■ **DIRECTIONS FOR THIS TASK**
Every line below that includes "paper" counts toward the total. Report that total alone.
Top of GIVEN DATA
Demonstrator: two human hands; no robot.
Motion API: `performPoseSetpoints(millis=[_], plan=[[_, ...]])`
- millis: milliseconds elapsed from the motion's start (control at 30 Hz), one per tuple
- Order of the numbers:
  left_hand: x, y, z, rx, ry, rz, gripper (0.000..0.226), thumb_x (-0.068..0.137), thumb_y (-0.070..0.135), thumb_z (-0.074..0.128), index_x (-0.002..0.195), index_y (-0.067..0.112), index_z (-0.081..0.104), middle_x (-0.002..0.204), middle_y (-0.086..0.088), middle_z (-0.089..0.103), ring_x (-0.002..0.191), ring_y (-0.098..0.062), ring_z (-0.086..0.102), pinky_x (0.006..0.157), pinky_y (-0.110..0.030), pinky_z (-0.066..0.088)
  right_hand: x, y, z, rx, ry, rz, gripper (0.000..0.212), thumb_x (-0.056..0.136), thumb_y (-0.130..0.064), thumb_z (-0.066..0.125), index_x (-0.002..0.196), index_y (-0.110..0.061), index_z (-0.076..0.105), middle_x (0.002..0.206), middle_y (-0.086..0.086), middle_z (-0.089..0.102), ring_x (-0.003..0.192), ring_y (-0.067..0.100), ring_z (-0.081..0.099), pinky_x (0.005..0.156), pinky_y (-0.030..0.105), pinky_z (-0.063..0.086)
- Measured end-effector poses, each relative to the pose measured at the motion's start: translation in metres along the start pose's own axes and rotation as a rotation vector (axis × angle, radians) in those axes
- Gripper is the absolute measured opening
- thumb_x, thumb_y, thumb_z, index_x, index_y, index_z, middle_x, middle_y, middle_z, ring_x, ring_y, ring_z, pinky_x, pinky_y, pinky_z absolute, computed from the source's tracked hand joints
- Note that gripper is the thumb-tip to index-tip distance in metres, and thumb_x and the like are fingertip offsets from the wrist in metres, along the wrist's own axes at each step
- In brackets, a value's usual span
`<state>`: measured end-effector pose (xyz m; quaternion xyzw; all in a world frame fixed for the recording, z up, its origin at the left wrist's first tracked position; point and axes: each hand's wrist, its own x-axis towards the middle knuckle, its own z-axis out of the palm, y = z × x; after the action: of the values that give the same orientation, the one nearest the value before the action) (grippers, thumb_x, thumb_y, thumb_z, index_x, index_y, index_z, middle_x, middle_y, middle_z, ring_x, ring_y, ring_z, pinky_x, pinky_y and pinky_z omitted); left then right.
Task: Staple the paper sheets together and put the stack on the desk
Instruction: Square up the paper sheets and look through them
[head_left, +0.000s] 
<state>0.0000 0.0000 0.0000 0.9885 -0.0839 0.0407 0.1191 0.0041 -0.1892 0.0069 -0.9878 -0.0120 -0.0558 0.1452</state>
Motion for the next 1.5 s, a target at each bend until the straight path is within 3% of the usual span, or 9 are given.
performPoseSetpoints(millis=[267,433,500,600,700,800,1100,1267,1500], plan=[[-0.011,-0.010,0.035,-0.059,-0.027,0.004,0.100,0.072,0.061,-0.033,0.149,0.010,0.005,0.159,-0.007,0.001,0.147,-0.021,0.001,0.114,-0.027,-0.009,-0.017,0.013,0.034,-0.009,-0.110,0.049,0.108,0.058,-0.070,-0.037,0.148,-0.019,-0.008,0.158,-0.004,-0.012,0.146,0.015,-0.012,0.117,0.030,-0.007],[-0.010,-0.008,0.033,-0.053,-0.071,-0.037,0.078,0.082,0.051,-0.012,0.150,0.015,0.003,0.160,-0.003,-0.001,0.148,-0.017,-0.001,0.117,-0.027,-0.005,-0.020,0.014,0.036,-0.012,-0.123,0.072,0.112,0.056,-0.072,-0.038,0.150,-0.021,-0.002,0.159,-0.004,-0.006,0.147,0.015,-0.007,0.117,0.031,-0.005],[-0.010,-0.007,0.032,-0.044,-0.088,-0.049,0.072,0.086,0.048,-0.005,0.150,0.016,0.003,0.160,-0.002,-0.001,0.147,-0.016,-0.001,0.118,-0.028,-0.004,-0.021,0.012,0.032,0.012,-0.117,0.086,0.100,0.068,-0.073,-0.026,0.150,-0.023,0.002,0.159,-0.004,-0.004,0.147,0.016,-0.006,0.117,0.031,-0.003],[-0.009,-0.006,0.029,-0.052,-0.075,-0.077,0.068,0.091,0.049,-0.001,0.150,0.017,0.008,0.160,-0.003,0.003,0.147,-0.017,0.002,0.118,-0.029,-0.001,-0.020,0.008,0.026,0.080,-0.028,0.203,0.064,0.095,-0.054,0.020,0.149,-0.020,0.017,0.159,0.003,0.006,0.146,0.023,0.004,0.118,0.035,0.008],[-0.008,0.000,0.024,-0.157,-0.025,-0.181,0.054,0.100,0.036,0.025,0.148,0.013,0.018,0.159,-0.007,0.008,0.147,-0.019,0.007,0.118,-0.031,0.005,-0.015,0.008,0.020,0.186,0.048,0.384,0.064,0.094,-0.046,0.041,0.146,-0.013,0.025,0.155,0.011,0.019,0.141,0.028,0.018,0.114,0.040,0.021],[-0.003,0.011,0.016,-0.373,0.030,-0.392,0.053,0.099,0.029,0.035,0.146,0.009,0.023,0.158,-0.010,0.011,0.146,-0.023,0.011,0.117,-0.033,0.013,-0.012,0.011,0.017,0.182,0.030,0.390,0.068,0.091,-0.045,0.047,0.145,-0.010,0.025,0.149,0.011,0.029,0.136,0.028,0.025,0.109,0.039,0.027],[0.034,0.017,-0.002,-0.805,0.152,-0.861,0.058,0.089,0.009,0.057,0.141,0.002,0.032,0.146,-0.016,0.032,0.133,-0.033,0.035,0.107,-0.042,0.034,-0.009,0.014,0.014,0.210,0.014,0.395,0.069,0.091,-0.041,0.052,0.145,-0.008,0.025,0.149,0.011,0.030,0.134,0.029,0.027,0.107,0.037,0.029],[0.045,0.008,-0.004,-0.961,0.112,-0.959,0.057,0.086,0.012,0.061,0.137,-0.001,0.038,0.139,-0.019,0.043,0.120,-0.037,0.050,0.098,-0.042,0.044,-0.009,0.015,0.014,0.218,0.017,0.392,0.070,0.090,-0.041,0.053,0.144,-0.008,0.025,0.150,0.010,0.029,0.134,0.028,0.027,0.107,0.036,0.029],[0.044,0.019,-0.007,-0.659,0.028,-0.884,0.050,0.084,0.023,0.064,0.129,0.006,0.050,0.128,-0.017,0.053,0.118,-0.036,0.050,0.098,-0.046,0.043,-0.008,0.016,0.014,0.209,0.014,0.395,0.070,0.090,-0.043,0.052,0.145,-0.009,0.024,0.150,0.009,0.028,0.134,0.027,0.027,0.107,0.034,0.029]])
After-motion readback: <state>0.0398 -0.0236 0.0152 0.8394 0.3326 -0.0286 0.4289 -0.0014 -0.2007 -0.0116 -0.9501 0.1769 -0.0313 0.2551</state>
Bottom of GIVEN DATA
■ **OUTPUT OF THE TASK**
2